Mr. A. Fischer here asked the candidate would it be necessary to go before a J.P. to get on the rolls.

The Candidate — Not at present. All you have to do is to go to the post office and ask the officer in charge for a form which you fill in and hand back to the official. Later on to obtain a vote you would have to go before a J.P. at a revision court.

A vote of thanks to the chairman concluded the meeting.

A strong committee was formed after the meeting to secure the candidate’s return.

We understand Mr Kenneally has been approached to deliver an address on charity in aid of the Kilmore hospital at the annual Sunday demonstration in November, and has consented.

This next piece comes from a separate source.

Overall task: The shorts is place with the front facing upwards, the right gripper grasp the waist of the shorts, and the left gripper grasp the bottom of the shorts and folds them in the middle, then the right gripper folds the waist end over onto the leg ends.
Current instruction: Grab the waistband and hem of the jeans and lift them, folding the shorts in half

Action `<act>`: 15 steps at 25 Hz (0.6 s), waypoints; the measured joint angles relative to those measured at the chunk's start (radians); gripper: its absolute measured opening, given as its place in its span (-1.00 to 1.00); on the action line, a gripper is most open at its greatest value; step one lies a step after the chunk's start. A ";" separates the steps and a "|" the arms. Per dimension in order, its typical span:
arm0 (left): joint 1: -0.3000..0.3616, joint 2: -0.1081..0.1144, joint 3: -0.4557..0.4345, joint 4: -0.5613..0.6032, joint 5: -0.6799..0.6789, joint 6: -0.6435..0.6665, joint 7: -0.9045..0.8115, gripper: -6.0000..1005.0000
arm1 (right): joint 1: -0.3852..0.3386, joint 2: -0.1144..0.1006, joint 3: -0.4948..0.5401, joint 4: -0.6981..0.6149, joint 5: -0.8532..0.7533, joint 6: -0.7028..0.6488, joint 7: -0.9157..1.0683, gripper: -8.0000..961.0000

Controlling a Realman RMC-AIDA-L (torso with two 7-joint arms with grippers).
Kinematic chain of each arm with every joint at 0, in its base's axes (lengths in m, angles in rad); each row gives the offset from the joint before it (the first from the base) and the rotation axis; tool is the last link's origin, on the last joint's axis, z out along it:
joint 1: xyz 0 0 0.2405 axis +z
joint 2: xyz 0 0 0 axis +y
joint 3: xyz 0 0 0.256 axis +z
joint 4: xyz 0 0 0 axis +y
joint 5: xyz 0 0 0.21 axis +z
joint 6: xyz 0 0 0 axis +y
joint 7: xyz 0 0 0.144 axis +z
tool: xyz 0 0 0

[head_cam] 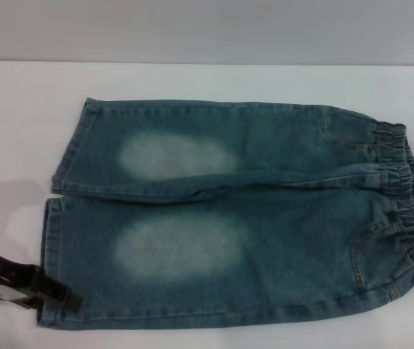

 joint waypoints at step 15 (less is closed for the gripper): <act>-0.013 -0.006 0.023 0.009 -0.003 -0.021 0.005 -0.54 | -0.006 0.001 0.002 -0.002 0.005 0.001 0.000 0.24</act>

The Broadford Courier and Reedy Creek Times (Broadford, Vic.), 7 September 1906, p. 3

Editor’s notes:
bogey = an imagined cause for fear or alarm (may also refer to: someone or something which causes fear or alarm; a frightening or haunting specter, especially a “bogeyman”; an evil or mischievous spirit; a demon; the devil)

Geo. = an abbreviation of the name “George”

half-caste = someone whose parents are of different racial backgrounds; someone of mixed racial descent

Local Option = the right of local electors, by referendum, to decide on the issuing of liquor licences (temperance movements in Australia were promoters of this practice; the control of alcohol at the local level was known as the “local option”, as distinct from state and national controls)

skew-bald = animals with patches or spots of white and any other colour except black, often referring to horses with brown and white patches

[Editor: Corrected “Labour Party!” to “Labour Party?”; “monoply” to “monopoly”; “peoples” to “people’s”; “half-cast” to “half-caste”; “recitify” to “rectify”; “loans they would would” to “loans they would”; “14 Dec,,” to “14 Dec.,”; “their programme,” to “their programme.”; “fathers” to “father’s” ; “Labor candidates” to “Labor candidates,”; “tetotaller” to “teetotaler” ; “Are your” to “Are you”; “State Parliament.” to “State Parliament?”; “per hour.” to “per hour?”; “State Railways.” to “State Railways?”; “candidates return” to “candidate’s return”.]